§ Exercise
In the material below, find all lines with the string "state" and copy them.

§ Given information
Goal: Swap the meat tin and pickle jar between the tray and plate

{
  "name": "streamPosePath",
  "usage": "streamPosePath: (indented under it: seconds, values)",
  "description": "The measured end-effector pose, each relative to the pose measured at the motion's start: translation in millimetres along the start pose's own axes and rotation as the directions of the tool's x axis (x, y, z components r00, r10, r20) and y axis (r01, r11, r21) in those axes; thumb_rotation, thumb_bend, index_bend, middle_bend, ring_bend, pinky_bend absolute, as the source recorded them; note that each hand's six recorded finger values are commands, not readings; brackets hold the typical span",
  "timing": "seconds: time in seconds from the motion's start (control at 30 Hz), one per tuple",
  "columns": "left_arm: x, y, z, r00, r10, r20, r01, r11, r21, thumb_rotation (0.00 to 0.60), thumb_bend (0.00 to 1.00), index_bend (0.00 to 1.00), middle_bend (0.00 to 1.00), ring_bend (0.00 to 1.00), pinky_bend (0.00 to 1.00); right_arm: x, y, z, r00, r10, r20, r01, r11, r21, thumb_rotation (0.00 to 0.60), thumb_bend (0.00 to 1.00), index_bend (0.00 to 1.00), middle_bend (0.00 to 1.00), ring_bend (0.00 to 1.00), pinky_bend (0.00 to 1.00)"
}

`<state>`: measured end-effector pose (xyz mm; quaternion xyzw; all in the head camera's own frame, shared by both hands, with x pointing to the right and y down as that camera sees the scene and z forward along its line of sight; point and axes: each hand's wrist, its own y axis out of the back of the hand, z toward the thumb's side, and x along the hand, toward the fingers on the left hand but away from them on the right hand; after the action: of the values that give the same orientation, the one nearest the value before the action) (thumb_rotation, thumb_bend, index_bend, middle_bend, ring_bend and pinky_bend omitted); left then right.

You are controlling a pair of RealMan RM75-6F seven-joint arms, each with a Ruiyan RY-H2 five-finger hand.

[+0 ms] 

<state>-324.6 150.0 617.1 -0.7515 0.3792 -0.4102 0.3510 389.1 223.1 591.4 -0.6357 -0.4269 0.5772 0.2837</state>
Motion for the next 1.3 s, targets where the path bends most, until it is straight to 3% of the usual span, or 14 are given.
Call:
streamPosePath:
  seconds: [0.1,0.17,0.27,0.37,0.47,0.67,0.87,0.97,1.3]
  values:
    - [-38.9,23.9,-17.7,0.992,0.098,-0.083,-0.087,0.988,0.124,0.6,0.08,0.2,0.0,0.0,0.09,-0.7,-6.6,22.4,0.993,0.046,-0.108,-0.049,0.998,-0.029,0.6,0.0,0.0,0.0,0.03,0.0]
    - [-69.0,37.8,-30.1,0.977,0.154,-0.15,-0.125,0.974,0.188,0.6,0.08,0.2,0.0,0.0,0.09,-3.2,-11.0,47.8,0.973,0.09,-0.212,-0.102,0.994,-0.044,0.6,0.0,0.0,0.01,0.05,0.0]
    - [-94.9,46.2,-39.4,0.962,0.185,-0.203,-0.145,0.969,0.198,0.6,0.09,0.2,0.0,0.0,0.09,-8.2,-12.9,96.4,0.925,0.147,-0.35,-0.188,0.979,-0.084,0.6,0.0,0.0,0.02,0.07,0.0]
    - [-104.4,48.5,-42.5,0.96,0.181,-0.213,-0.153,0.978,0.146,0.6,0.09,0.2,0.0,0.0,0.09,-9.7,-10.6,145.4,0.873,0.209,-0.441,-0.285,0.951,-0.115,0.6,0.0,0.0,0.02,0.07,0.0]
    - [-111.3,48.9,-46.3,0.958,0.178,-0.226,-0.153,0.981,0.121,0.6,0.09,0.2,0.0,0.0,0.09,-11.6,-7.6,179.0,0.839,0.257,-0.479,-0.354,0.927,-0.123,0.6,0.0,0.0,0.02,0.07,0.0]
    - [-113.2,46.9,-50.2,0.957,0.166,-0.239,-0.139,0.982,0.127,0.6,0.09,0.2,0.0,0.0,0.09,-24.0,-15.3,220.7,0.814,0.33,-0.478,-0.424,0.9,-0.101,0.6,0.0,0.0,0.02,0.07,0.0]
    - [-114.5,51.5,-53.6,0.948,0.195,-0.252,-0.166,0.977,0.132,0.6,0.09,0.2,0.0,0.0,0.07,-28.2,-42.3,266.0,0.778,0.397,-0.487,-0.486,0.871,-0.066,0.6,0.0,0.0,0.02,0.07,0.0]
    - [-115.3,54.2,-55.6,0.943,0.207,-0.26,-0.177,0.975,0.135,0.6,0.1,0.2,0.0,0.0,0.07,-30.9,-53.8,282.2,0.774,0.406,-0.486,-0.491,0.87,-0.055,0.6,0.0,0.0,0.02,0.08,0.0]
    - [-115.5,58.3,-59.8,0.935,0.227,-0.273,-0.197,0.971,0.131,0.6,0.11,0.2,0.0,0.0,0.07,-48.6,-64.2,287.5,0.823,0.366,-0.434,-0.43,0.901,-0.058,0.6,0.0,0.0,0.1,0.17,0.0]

§ Task output
`<state>`: measured end-effector pose (xyz mm; quaternion xyzw; all in the head camera's own frame, shared by both hands, with x pointing to the right and y down as that camera sees the scene and z forward along its line of sight; point and axes: each hand's wrist, its own y axis out of the back of the hand, z toward the thumb's side, and x along the hand, toward the fingers on the left hand but away from them on the right hand; after the action: of the values that give the same orientation, the one nearest the value before the action) (thumb_rotation, thumb_bend, index_bend, middle_bend, ring_bend and pinky_bend omitted); left then right.
<state>-324.6 150.0 617.1 -0.7515 0.3792 -0.4102 0.3510 389.1 223.1 591.4 -0.6357 -0.4269 0.5772 0.2837</state>

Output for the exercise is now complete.